[EXERCISE DIRECTIONS]
Repeat the data word for word. Do not include the pictures.

◆ ◆ ◆ ◆

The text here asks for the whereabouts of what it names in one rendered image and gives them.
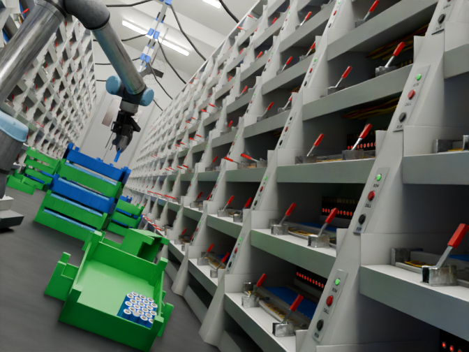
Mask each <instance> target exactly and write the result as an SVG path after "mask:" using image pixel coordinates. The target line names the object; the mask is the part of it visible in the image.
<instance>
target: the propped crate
mask: <svg viewBox="0 0 469 352"><path fill-rule="evenodd" d="M101 235H102V233H101V232H98V231H97V230H95V231H94V234H93V235H92V238H91V240H90V242H89V244H88V247H87V249H86V251H85V253H84V255H83V257H82V260H81V262H80V266H79V268H78V270H77V272H76V275H75V278H74V280H73V282H72V286H71V288H70V290H69V292H68V296H67V298H66V301H65V303H64V305H63V309H62V311H61V314H60V316H59V319H58V320H59V321H62V322H64V323H67V324H70V325H74V326H75V327H78V328H82V329H83V330H87V331H89V332H92V333H95V334H97V335H100V336H103V337H106V338H108V339H112V340H114V341H116V342H119V343H122V344H125V345H127V346H131V347H133V348H135V349H139V350H141V351H144V352H149V350H150V348H151V346H152V344H153V342H154V341H155V339H156V337H157V335H158V332H159V331H160V329H161V327H162V325H163V319H164V318H163V317H161V303H162V294H163V277H164V269H165V267H166V265H167V264H168V259H166V258H163V257H161V258H160V260H159V262H158V264H154V263H151V262H149V261H146V260H144V259H142V258H139V257H137V256H134V255H132V254H129V253H126V252H125V251H122V250H119V249H116V248H114V247H111V246H109V245H107V244H104V243H102V242H99V240H100V238H101ZM131 292H136V293H137V294H138V295H144V296H145V297H146V298H152V299H153V300H154V303H155V304H156V305H157V306H158V307H157V309H156V311H155V312H156V313H157V315H155V317H154V319H153V323H152V325H151V327H150V328H148V327H145V326H143V325H140V324H137V323H134V322H132V321H129V320H126V319H124V318H121V317H119V316H117V313H118V311H119V309H120V306H121V304H122V302H123V301H124V298H125V297H126V294H131Z"/></svg>
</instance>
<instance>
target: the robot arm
mask: <svg viewBox="0 0 469 352"><path fill-rule="evenodd" d="M68 15H73V16H74V17H76V18H77V19H78V20H79V21H80V22H81V23H82V25H83V26H84V28H85V29H88V30H91V32H92V34H93V35H94V37H95V38H96V40H97V41H98V44H99V45H100V47H101V48H102V50H103V51H104V53H105V55H106V57H107V58H108V60H109V61H110V63H111V65H112V67H113V68H114V70H115V71H116V73H117V75H111V76H110V77H109V78H108V79H107V80H106V83H105V88H106V90H107V92H108V93H109V94H111V95H117V96H120V97H121V103H120V106H119V109H121V110H119V111H118V114H117V118H116V121H113V122H112V125H113V124H114V127H113V129H112V127H111V130H110V131H112V132H113V133H116V138H115V139H114V140H112V144H113V145H115V146H116V151H117V152H118V150H120V147H121V151H120V154H121V153H123V152H124V150H125V149H126V148H127V146H128V145H129V144H130V142H131V140H132V138H133V131H136V132H140V130H141V128H140V127H139V126H138V124H137V123H136V121H135V120H134V119H133V118H132V117H131V116H135V113H137V110H138V107H139V105H142V106H144V107H146V106H148V105H149V104H150V103H151V102H152V101H153V99H154V91H153V89H152V88H151V87H148V86H146V84H145V82H144V80H143V79H142V78H141V76H140V74H139V72H138V71H137V69H136V67H135V65H134V63H133V61H132V59H131V58H130V56H129V54H128V52H127V51H126V48H125V47H124V45H123V43H122V42H121V39H120V38H119V36H118V34H117V32H116V31H115V29H114V27H113V26H112V23H111V21H110V17H111V15H110V12H109V10H108V8H107V6H106V5H105V4H104V3H103V2H102V1H101V0H38V3H37V4H36V6H35V7H34V8H33V10H32V11H31V12H30V13H29V15H28V16H27V18H26V19H25V20H24V21H23V23H22V24H21V25H20V27H19V28H18V30H17V31H16V32H15V33H14V35H13V36H12V38H11V39H10V40H9V41H8V43H7V44H6V46H5V47H4V48H3V50H2V51H1V52H0V107H1V105H2V104H3V102H4V101H5V100H6V98H7V97H8V95H9V94H10V93H11V92H12V90H13V89H14V87H15V86H16V84H17V83H18V82H19V81H20V79H21V78H22V76H23V75H24V74H25V72H26V71H27V69H28V68H29V67H30V65H31V64H32V63H33V61H34V60H35V58H36V57H37V56H38V54H39V53H40V51H41V50H42V49H43V48H44V46H45V45H46V43H47V42H48V41H49V39H50V38H51V37H52V35H53V34H54V32H55V31H56V30H57V28H58V27H59V25H60V24H61V23H62V22H63V21H64V20H65V19H66V17H67V16H68ZM28 132H29V129H28V127H27V126H25V125H24V124H23V123H21V122H19V121H17V120H16V119H14V118H12V117H11V116H9V115H7V114H5V113H3V112H1V109H0V199H3V197H4V195H5V193H6V180H7V176H8V174H9V172H10V169H11V168H12V166H13V164H14V162H15V160H16V158H17V155H18V154H19V153H20V150H21V148H22V146H23V144H24V142H25V141H26V138H27V135H28ZM123 136H124V137H123Z"/></svg>
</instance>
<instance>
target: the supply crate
mask: <svg viewBox="0 0 469 352"><path fill-rule="evenodd" d="M73 145H74V144H73V143H71V142H70V143H69V144H68V146H67V148H66V151H65V153H64V155H63V157H62V158H64V159H67V160H69V161H71V162H73V163H76V164H78V165H80V166H83V167H85V168H88V169H90V170H92V171H94V172H97V173H99V174H102V175H104V176H106V177H109V178H111V179H114V180H116V181H118V182H121V183H122V184H126V182H127V180H128V177H129V175H130V173H131V170H130V169H128V167H127V166H124V168H123V170H120V169H118V168H115V167H114V166H111V165H108V164H106V163H103V162H102V161H99V160H97V159H94V158H92V157H90V156H87V155H85V154H83V153H80V152H79V150H80V148H79V147H76V148H75V150H74V149H72V148H73Z"/></svg>
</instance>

◆ ◆ ◆ ◆

[TASK SOLUTION]
The text here asks for the whereabouts of what it names in one rendered image and gives them.
Mask each <instance> target exactly and write the result as an SVG path after "mask:" using image pixel coordinates. The target line names the object; the mask is the part of it visible in the image.
<instance>
target: the propped crate
mask: <svg viewBox="0 0 469 352"><path fill-rule="evenodd" d="M101 235H102V233H101V232H98V231H97V230H95V231H94V234H93V235H92V238H91V240H90V242H89V244H88V247H87V249H86V251H85V253H84V255H83V257H82V260H81V262H80V266H79V268H78V270H77V272H76V275H75V278H74V280H73V282H72V286H71V288H70V290H69V292H68V296H67V298H66V301H65V303H64V305H63V309H62V311H61V314H60V316H59V319H58V320H59V321H62V322H64V323H67V324H70V325H74V326H75V327H78V328H82V329H83V330H87V331H89V332H92V333H95V334H97V335H100V336H103V337H106V338H108V339H112V340H114V341H116V342H119V343H122V344H125V345H127V346H131V347H133V348H135V349H139V350H141V351H144V352H149V350H150V348H151V346H152V344H153V342H154V341H155V339H156V337H157V335H158V332H159V331H160V329H161V327H162V325H163V319H164V318H163V317H161V303H162V294H163V277H164V269H165V267H166V265H167V264H168V259H166V258H163V257H161V258H160V260H159V262H158V264H154V263H151V262H149V261H146V260H144V259H142V258H139V257H137V256H134V255H132V254H129V253H126V252H125V251H122V250H119V249H116V248H114V247H111V246H109V245H107V244H104V243H102V242H99V240H100V238H101ZM131 292H136V293H137V294H138V295H144V296H145V297H146V298H152V299H153V300H154V303H155V304H156V305H157V306H158V307H157V309H156V311H155V312H156V313H157V315H155V317H154V319H153V323H152V325H151V327H150V328H148V327H145V326H143V325H140V324H137V323H134V322H132V321H129V320H126V319H124V318H121V317H119V316H117V313H118V311H119V309H120V306H121V304H122V302H123V301H124V298H125V297H126V294H131Z"/></svg>
</instance>
<instance>
target: the robot arm
mask: <svg viewBox="0 0 469 352"><path fill-rule="evenodd" d="M68 15H73V16H74V17H76V18H77V19H78V20H79V21H80V22H81V23H82V25H83V26H84V28H85V29H88V30H91V32H92V34H93V35H94V37H95V38H96V40H97V41H98V44H99V45H100V47H101V48H102V50H103V51H104V53H105V55H106V57H107V58H108V60H109V61H110V63H111V65H112V67H113V68H114V70H115V71H116V73H117V75H111V76H110V77H109V78H108V79H107V80H106V83H105V88H106V90H107V92H108V93H109V94H111V95H117V96H120V97H121V103H120V106H119V109H121V110H119V111H118V114H117V118H116V121H113V122H112V125H113V124H114V127H113V129H112V127H111V130H110V131H112V132H113V133H116V138H115V139H114V140H112V144H113V145H115V146H116V151H117V152H118V150H120V147H121V151H120V154H121V153H123V152H124V150H125V149H126V148H127V146H128V145H129V144H130V142H131V140H132V138H133V131H136V132H140V130H141V128H140V127H139V126H138V124H137V123H136V121H135V120H134V119H133V118H132V117H131V116H135V113H137V110H138V107H139V105H142V106H144V107H146V106H148V105H149V104H150V103H151V102H152V101H153V99H154V91H153V89H152V88H151V87H148V86H146V84H145V82H144V80H143V79H142V78H141V76H140V74H139V72H138V71H137V69H136V67H135V65H134V63H133V61H132V59H131V58H130V56H129V54H128V52H127V51H126V48H125V47H124V45H123V43H122V42H121V39H120V38H119V36H118V34H117V32H116V31H115V29H114V27H113V26H112V23H111V21H110V17H111V15H110V12H109V10H108V8H107V6H106V5H105V4H104V3H103V2H102V1H101V0H38V3H37V4H36V6H35V7H34V8H33V10H32V11H31V12H30V13H29V15H28V16H27V18H26V19H25V20H24V21H23V23H22V24H21V25H20V27H19V28H18V30H17V31H16V32H15V33H14V35H13V36H12V38H11V39H10V40H9V41H8V43H7V44H6V46H5V47H4V48H3V50H2V51H1V52H0V107H1V105H2V104H3V102H4V101H5V100H6V98H7V97H8V95H9V94H10V93H11V92H12V90H13V89H14V87H15V86H16V84H17V83H18V82H19V81H20V79H21V78H22V76H23V75H24V74H25V72H26V71H27V69H28V68H29V67H30V65H31V64H32V63H33V61H34V60H35V58H36V57H37V56H38V54H39V53H40V51H41V50H42V49H43V48H44V46H45V45H46V43H47V42H48V41H49V39H50V38H51V37H52V35H53V34H54V32H55V31H56V30H57V28H58V27H59V25H60V24H61V23H62V22H63V21H64V20H65V19H66V17H67V16H68ZM28 132H29V129H28V127H27V126H25V125H24V124H23V123H21V122H19V121H17V120H16V119H14V118H12V117H11V116H9V115H7V114H5V113H3V112H1V109H0V199H3V197H4V195H5V193H6V180H7V176H8V174H9V172H10V169H11V168H12V166H13V164H14V162H15V160H16V158H17V155H18V154H19V153H20V150H21V148H22V146H23V144H24V142H25V141H26V138H27V135H28ZM123 136H124V137H123Z"/></svg>
</instance>
<instance>
target: the supply crate
mask: <svg viewBox="0 0 469 352"><path fill-rule="evenodd" d="M73 145H74V144H73V143H71V142H70V143H69V144H68V146H67V148H66V151H65V153H64V155H63V157H62V158H64V159H67V160H69V161H71V162H73V163H76V164H78V165H80V166H83V167H85V168H88V169H90V170H92V171H94V172H97V173H99V174H102V175H104V176H106V177H109V178H111V179H114V180H116V181H118V182H121V183H122V184H126V182H127V180H128V177H129V175H130V173H131V170H130V169H128V167H127V166H124V168H123V170H120V169H118V168H115V167H114V166H111V165H108V164H106V163H103V162H102V161H99V160H97V159H94V158H92V157H90V156H87V155H85V154H83V153H80V152H79V150H80V148H79V147H76V148H75V150H74V149H72V148H73Z"/></svg>
</instance>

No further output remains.